L’attentat du 14 juillet 2016
Le soir de la fête nationale, un camion a foncé sur la foule rassemblée sur la Promenade des Anglais à Nice, tuant 86 personnes et en blessant plusieurs centaines d’autres. L’auteur, abattu par la police, avait agi au nom de l’organisation État islamique, qui a revendiqué l’attentat. Il s’agit de l’une des attaques terroristes les plus meurtrières de l’histoire contemporaine de la France.
Un verdict prononcé en l’absence du rappeur
Le procès s’est tenu le 16 février 2026 devant le tribunal correctionnel de Nice. À l’audience comme au moment du délibéré, Issa Lorenzo Diakhaté — âgé de 33 ans — était absent. Il n’avait par ailleurs jamais répondu aux enquêteurs au cours de l’instruction.

Le parquet avait requis 18 mois de prison avec sursis, 50 000 euros d’amende et trois ans d’interdiction de séjour dans les Alpes-Maritimes. Le tribunal a légèrement allégé la peine privative de liberté, la fixant à 15 mois avec sursis, tout en maintenant l’intégralité des autres sanctions.
Son avocat, Maître Adrien Chartron, avait plaidé la relaxe au nom de la liberté d’expression artistique. À l’issue du verdict, il a annoncé l’intention de son client de faire appel, qualifiant la décision de relevant « plus de l’autoritaire que du droit ».

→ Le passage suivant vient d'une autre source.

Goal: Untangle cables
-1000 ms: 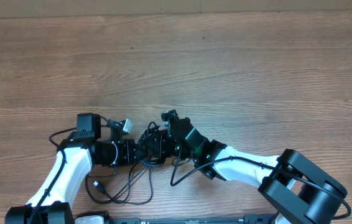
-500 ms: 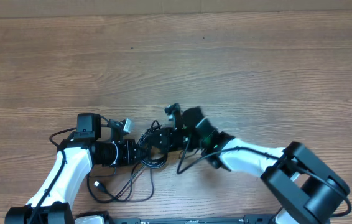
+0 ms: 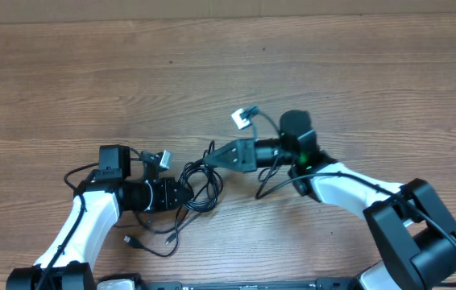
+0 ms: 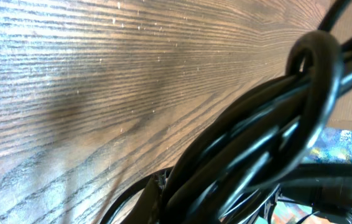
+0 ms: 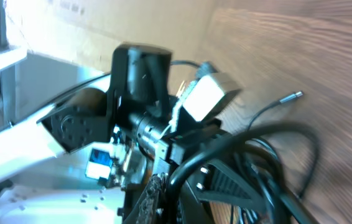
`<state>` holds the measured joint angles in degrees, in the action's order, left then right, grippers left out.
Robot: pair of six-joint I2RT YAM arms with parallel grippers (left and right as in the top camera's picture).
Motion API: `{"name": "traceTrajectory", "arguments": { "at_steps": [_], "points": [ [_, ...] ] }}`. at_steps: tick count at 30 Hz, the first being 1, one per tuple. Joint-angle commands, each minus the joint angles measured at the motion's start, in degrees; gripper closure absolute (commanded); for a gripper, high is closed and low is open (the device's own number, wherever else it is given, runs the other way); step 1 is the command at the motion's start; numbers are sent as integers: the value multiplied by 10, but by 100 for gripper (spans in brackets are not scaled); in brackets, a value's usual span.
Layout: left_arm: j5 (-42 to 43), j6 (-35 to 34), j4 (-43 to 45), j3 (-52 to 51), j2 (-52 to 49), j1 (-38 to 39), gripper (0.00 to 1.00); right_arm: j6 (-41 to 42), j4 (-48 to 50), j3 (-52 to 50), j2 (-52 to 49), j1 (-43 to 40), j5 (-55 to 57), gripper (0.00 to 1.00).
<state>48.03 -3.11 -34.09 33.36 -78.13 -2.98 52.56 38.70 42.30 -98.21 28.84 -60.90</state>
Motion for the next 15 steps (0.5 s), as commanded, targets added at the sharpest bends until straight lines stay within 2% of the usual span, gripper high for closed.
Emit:
{"name": "traceTrajectory", "arguments": {
  "at_steps": [1, 5, 9, 12, 15],
  "points": [
    [-6, -71, 17, 1, 2, 4, 96, -7, -34, 5, 25, -16, -22, 82],
    [-21, -218, 60, 1, 2, 4, 96, -51, -144, 5, 25, -3, 35, 51],
    [-137, -302, 55, 1, 2, 4, 96, -69, -270, 5, 25, 14, 132, 48],
    [-191, -303, 40, 1, 2, 4, 96, -74, -299, 5, 25, 31, 128, 51],
    [-163, -266, 44, 1, 2, 4, 96, -78, -276, 5, 25, 65, 123, 49]
  ]
}}
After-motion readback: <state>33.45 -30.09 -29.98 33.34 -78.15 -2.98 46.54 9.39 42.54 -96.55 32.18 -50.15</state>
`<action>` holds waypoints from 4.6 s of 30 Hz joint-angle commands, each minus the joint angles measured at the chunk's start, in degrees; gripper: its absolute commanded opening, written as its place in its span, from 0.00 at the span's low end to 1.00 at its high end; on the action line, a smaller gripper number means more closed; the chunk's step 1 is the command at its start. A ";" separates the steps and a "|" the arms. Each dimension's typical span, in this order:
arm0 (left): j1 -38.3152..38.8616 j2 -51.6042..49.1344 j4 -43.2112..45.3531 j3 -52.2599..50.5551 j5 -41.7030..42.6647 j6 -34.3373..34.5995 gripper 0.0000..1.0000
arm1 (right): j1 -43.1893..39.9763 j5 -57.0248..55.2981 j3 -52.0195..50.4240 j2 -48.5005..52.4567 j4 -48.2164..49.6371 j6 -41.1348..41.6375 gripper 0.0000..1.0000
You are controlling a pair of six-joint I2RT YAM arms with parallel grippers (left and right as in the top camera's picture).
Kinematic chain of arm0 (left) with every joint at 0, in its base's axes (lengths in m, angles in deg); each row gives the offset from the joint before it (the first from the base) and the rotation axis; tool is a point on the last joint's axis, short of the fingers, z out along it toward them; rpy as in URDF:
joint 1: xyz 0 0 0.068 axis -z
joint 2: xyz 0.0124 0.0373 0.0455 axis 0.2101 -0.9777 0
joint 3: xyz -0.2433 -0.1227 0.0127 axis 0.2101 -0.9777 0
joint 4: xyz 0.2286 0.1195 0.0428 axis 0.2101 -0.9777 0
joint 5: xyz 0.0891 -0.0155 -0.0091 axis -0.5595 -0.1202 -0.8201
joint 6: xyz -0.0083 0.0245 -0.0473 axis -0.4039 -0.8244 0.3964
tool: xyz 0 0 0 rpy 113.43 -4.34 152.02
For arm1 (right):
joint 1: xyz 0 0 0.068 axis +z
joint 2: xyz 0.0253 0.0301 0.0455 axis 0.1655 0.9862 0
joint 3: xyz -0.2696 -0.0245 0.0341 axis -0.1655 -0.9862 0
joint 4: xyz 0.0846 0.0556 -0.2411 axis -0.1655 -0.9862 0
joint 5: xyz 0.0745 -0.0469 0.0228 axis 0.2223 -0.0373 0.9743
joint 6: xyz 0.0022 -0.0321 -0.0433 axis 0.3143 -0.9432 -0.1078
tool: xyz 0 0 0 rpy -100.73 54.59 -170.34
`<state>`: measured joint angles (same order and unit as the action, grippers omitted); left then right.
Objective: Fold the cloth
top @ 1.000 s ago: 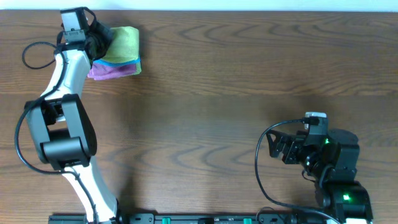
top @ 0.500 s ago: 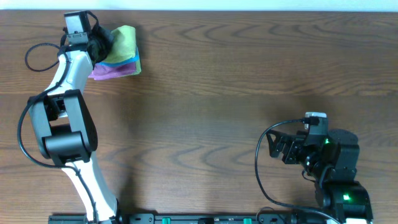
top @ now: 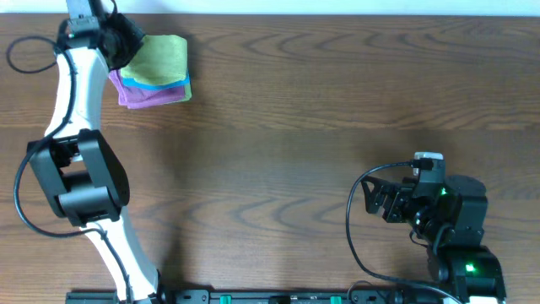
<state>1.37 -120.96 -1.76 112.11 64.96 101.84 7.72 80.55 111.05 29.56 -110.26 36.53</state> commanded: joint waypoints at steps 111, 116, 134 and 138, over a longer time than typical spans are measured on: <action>3.19 113.55 -10.80 -95.06 -11.93 -31.26 0.96 | -0.57 0.39 -0.13 -0.24 -0.07 0.81 0.99; 5.40 116.02 -14.14 -95.06 -13.11 -32.83 0.96 | -0.57 0.39 -0.15 -0.24 -0.07 0.81 0.99; 7.41 123.51 -19.34 -96.67 -15.98 -33.03 0.95 | -0.57 0.39 -0.13 -0.24 -0.07 0.81 0.99; 7.41 123.54 -19.34 -96.67 -16.92 -33.03 0.95 | -0.57 0.39 -0.13 -0.24 -0.07 0.81 0.99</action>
<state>8.56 1.92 -18.70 17.36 50.36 69.50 7.72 80.55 110.96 29.56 -110.26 36.69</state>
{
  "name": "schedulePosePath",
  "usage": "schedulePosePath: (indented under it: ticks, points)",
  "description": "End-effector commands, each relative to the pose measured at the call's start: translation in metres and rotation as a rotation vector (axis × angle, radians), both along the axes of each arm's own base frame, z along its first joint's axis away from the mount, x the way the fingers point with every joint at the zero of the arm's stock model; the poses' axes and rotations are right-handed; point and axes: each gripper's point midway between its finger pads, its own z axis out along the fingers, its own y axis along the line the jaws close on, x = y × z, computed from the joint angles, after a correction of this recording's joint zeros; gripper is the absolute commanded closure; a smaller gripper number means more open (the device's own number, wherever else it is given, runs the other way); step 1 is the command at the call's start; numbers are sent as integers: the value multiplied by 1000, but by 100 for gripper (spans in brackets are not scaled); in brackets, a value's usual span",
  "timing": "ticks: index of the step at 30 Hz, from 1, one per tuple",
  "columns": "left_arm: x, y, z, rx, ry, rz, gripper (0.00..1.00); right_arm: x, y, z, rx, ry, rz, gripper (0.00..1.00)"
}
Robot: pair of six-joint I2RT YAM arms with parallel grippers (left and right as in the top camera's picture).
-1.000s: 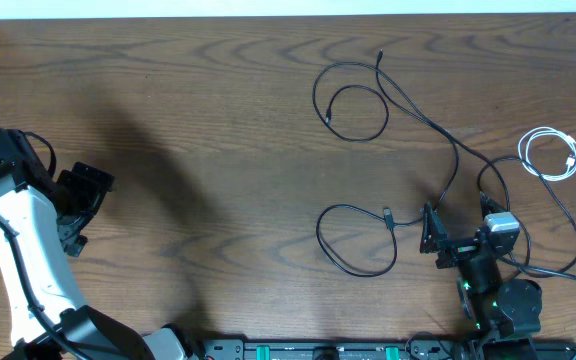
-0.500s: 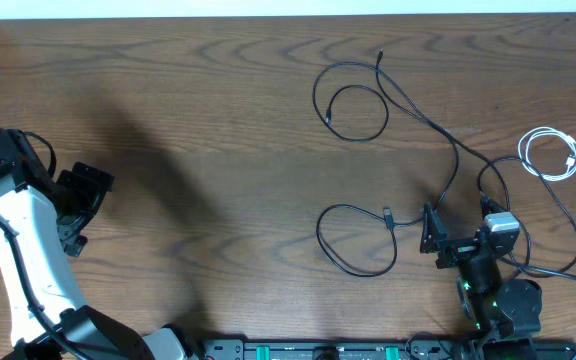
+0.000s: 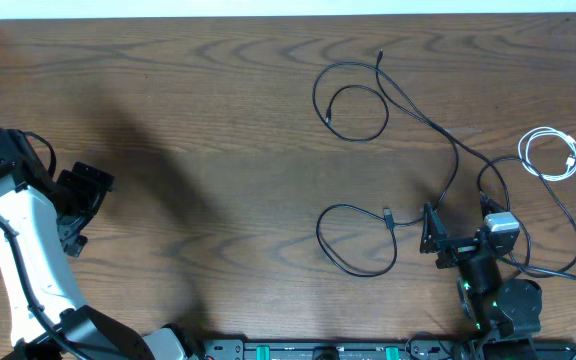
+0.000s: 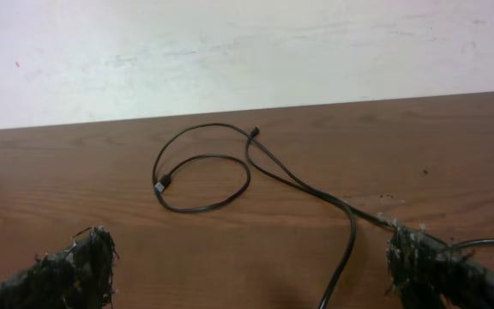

La voix des victimes : une douleur ravivée
Pas moins de 17 associations de victimes de l’attentat se sont portées parties civiles dans cette procédure, témoignant de l’ampleur de l’émotion suscitée par les paroles incriminées. Parmi elles, Life for Nice et La Voix des Enfants, qui accompagnent depuis dix ans les rescapés et leurs familles.

Hager ben Aouissi, présidente d’une association prenant en charge les enfants traumatisés par l’attentat, a exprimé sans détour la colère des victimes : « Le terrorisme ne doit pas être une image de puissance. » Pour elle et pour de nombreuses familles endeuillées, ces paroles ne constituent pas une simple métaphore artistique, mais une instrumentalisation commerciale de leur deuil.